Gloves made of cotton and silk in which cotton was the material
of chief value were imported in January, 1874, and charged by the
collector with a duty of 60 percent
ad valorem, that rate
of duty being chargeable only on "silk gloves" under the Act of
June 30, 1864, c. 171, 13 Stat. 210, and on "ready made clothing of
silk, or of which silk shall be a component material of chief
value," under § 3 of the Act of March 3, 1865, c. 80, 13 Stat. 493.
The importer protested and appealed and brought suit. His protest
stated that the goods were only liable to a duty of 35 percent less
10 percent "being composed of cotton and silk, cotton chief part,
the duty of 60 percent being only legal where silk is the chief
part." The goods were made on frames.
Held:
(1) Under § 14 of the Act of June 30, 1864, c. 171, 13 Stat.

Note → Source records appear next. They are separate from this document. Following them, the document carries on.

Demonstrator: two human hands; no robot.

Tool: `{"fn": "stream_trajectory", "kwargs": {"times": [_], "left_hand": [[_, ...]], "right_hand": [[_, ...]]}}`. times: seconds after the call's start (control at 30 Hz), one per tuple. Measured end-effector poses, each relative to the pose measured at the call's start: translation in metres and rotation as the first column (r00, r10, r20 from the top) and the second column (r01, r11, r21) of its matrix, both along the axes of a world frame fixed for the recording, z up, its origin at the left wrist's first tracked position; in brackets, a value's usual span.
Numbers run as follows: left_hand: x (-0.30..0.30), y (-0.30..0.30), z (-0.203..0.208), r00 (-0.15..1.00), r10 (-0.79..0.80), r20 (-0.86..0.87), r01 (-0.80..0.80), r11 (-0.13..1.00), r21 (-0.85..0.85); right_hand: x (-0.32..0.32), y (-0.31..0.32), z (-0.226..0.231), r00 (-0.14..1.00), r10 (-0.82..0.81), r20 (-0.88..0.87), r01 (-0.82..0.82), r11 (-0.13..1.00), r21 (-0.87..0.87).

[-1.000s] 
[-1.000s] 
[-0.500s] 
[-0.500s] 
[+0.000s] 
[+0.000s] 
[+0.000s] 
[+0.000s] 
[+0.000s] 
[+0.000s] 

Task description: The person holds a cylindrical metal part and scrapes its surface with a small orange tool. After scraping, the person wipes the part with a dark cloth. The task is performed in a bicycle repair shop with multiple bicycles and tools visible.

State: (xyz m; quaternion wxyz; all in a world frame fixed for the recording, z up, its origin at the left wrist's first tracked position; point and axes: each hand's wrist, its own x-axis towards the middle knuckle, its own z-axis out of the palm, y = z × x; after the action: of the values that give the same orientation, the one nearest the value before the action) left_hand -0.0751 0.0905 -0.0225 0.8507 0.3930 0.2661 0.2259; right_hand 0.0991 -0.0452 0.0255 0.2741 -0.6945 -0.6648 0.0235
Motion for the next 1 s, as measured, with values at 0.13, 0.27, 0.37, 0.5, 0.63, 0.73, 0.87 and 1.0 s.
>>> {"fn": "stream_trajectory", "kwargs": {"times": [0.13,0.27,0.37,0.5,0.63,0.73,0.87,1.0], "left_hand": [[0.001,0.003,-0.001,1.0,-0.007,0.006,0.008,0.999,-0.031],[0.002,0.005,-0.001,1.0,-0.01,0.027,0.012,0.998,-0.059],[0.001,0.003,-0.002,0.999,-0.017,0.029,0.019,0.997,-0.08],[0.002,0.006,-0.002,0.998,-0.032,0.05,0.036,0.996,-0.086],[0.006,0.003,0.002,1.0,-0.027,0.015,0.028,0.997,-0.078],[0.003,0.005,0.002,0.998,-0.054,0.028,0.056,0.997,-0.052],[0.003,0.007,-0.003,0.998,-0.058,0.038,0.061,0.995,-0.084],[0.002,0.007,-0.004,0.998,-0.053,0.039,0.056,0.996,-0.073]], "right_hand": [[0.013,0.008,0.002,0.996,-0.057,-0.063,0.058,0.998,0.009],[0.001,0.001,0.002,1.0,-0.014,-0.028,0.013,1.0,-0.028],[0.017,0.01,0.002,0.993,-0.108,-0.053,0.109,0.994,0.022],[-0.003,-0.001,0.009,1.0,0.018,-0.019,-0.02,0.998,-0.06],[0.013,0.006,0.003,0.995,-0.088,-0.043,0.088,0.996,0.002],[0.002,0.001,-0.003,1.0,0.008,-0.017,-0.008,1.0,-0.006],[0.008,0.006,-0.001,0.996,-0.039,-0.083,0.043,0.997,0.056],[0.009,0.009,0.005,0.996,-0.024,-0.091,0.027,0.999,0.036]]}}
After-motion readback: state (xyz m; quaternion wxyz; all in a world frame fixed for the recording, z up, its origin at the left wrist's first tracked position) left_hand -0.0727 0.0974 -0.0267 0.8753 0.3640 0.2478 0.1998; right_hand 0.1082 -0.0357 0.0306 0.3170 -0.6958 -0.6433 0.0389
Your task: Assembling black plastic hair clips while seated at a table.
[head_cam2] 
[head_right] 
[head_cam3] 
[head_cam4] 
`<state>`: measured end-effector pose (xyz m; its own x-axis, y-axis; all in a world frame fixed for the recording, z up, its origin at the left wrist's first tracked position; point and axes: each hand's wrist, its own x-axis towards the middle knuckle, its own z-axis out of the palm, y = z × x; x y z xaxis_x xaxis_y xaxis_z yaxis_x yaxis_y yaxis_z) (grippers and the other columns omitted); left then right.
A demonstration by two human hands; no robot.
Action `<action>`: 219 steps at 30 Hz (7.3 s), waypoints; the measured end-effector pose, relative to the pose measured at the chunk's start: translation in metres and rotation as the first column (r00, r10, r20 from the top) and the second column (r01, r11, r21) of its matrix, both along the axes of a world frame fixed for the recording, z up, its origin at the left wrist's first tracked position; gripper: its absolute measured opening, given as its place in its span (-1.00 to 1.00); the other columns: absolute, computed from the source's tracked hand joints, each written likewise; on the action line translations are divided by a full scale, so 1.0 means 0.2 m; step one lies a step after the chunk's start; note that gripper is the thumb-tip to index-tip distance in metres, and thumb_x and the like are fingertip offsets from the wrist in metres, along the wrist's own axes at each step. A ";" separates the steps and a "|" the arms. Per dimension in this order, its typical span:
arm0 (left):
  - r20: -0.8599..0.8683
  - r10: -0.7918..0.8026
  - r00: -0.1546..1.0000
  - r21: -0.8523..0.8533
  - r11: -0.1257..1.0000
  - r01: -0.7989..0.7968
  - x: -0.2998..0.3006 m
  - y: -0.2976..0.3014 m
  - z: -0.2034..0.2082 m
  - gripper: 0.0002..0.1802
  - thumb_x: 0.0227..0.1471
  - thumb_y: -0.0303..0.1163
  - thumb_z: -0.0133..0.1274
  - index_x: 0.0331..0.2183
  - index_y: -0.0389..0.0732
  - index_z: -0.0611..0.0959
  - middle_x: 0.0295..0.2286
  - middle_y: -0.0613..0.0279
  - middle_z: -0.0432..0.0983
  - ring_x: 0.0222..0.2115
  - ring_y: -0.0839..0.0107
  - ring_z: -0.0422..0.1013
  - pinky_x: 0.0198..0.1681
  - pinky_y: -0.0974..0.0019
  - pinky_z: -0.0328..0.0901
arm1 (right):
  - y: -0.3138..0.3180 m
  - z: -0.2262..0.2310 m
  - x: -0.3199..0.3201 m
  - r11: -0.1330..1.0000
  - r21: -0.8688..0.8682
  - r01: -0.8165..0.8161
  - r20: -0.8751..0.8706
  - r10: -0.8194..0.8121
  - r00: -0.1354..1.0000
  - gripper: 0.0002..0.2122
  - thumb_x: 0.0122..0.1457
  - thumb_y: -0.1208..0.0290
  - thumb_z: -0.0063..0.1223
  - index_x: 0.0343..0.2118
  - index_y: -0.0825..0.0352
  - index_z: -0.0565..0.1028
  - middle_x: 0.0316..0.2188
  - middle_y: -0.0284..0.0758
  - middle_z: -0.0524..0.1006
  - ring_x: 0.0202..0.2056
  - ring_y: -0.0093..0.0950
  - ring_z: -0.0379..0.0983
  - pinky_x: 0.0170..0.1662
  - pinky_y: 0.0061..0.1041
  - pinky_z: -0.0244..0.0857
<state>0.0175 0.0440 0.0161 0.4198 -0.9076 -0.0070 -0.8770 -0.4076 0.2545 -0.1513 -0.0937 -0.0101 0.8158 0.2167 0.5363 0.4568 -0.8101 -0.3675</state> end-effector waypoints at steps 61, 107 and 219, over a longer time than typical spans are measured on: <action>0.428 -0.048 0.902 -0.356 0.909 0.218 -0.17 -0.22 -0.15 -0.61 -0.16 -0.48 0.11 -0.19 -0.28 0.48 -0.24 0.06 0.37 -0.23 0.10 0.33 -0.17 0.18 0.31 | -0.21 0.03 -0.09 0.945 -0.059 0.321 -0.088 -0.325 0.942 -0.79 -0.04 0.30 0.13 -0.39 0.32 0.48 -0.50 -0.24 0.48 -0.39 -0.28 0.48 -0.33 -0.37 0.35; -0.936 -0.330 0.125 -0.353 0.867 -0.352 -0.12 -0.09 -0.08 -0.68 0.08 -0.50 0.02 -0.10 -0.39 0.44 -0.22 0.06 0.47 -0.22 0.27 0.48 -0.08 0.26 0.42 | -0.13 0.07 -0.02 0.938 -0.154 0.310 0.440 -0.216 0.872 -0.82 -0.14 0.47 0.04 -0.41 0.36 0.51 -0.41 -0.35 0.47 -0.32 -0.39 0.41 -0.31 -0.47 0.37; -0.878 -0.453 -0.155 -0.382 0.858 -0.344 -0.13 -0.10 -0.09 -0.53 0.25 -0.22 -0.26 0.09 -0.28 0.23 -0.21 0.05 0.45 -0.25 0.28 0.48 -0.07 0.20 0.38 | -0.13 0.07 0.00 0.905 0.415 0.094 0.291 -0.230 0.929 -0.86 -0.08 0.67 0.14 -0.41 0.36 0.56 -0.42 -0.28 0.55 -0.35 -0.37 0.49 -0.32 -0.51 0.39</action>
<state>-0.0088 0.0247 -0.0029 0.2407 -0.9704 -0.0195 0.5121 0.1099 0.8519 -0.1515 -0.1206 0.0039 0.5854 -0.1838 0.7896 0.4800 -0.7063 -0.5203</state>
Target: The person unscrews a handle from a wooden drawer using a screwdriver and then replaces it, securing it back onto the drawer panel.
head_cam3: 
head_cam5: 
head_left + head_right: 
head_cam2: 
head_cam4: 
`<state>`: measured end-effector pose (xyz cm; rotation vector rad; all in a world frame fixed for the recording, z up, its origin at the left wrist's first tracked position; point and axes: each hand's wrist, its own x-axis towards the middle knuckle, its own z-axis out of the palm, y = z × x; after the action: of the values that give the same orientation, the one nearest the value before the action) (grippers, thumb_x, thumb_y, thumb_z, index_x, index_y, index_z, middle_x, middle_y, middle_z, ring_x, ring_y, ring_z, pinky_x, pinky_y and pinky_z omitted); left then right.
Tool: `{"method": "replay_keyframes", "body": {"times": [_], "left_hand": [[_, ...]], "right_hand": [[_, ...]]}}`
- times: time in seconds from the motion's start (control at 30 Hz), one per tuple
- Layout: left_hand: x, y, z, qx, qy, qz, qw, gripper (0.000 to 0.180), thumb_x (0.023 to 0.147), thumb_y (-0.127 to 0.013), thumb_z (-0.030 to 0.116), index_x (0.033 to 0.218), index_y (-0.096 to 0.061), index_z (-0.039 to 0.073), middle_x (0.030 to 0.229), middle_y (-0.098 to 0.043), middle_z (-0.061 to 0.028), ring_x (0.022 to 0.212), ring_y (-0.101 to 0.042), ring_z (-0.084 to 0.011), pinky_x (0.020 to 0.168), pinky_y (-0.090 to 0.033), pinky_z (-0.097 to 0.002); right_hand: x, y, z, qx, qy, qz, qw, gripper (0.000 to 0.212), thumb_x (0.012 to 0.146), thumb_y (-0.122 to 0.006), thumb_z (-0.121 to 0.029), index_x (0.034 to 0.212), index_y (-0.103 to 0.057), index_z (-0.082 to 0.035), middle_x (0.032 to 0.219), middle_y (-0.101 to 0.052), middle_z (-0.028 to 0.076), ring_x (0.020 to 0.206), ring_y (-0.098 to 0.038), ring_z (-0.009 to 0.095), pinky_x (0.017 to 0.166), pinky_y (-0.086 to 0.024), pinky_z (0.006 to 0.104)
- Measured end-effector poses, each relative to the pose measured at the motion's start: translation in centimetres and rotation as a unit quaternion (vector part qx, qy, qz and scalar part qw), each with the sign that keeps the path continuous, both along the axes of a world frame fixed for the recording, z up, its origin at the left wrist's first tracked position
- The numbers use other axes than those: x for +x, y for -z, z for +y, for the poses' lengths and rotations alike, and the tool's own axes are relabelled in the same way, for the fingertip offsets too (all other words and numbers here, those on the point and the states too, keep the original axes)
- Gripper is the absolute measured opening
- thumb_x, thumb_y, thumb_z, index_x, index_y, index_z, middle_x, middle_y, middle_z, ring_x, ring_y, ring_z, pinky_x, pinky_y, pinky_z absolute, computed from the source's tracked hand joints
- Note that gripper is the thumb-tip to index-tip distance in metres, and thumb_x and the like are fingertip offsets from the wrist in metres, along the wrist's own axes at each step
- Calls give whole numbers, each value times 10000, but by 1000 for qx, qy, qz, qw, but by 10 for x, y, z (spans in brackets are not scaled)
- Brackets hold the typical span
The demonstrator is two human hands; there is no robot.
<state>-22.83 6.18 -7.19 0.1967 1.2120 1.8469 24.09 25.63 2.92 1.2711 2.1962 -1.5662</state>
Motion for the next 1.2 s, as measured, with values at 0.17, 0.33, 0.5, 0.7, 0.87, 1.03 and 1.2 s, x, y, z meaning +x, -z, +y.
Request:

214, 215, the protest set forth distinctly and specifically the
grounds of the objection of the importer to the decision of the
collector, and was sufficient.
(2) It was immaterial that the protest did not specify that the
gloves were made on frames.
Page 144 U. S. 29
(3) The goods were dutiable only at 35 percent less 10 percent
under § 22 of the Act of March 2, 1861, 12 Stat. 191, and § 13 of
the Act of July l4, 1562, 12 Stat. 555, 556, 569, and under § 2 of
the Act of June 6, 1572, 17 Stat. 231.
The case is stated in the opinion.
MR. JUSTICE BLATCHFORD delivered the opinion of the Court.
This is an action at law, brought in the Superior Court of the
City of New York. July 15, 1874, by Otto Heinze and Francis Gross,
against Chester A. Arthur, collector of the port of New York, to
recover $174.99, as duties paid under protest on gloves made of
cotton and silk. The goods were entered at the customhouse of the
port of New York, January 14, 1874, and the duties were paid the
same day. The protest was filed February 6, 1874, and an appeal was
duly taken to the Secretary of the Treasury, February 24, 1874, and
decided April 30, 1874. The suit was duly removed by the defendant
into the Circuit Court of the United States for the Southern
District of New York by writ of certiorari. The only question
involved in the case is as to the sufficiency of the protest. The
defendant having died, his executors were substituted as defendants
in his stead in January, 1887. The case was tried before the court
and a jury in June, 1888, and a verdict was rendered for the
defendants under the direction of the court, followed by a judgment
in their favor, for costs, to review which the plaintiffs have
brought a writ of error.
The protest signed by the plaintiffs was as follows:
"On an importation of the undersigned firm, per steamer
City
of Brussels from Liverpool, duty paid January 14, 1874,
containing partly cotton gloves mixed with silk, the appraisers of
this port have levied a duty of 60%
ad valorem, although
the
Page 144 U. S. 30
article is only liable to a duty of 35% less 10%, being composed
of cotton and silk, cotton chief part; the duty of 60% being only
legal where silk is the chief part. We have paid the excess in
order to get possession of the goods, but shall hold you and the
government responsible for the return of the same."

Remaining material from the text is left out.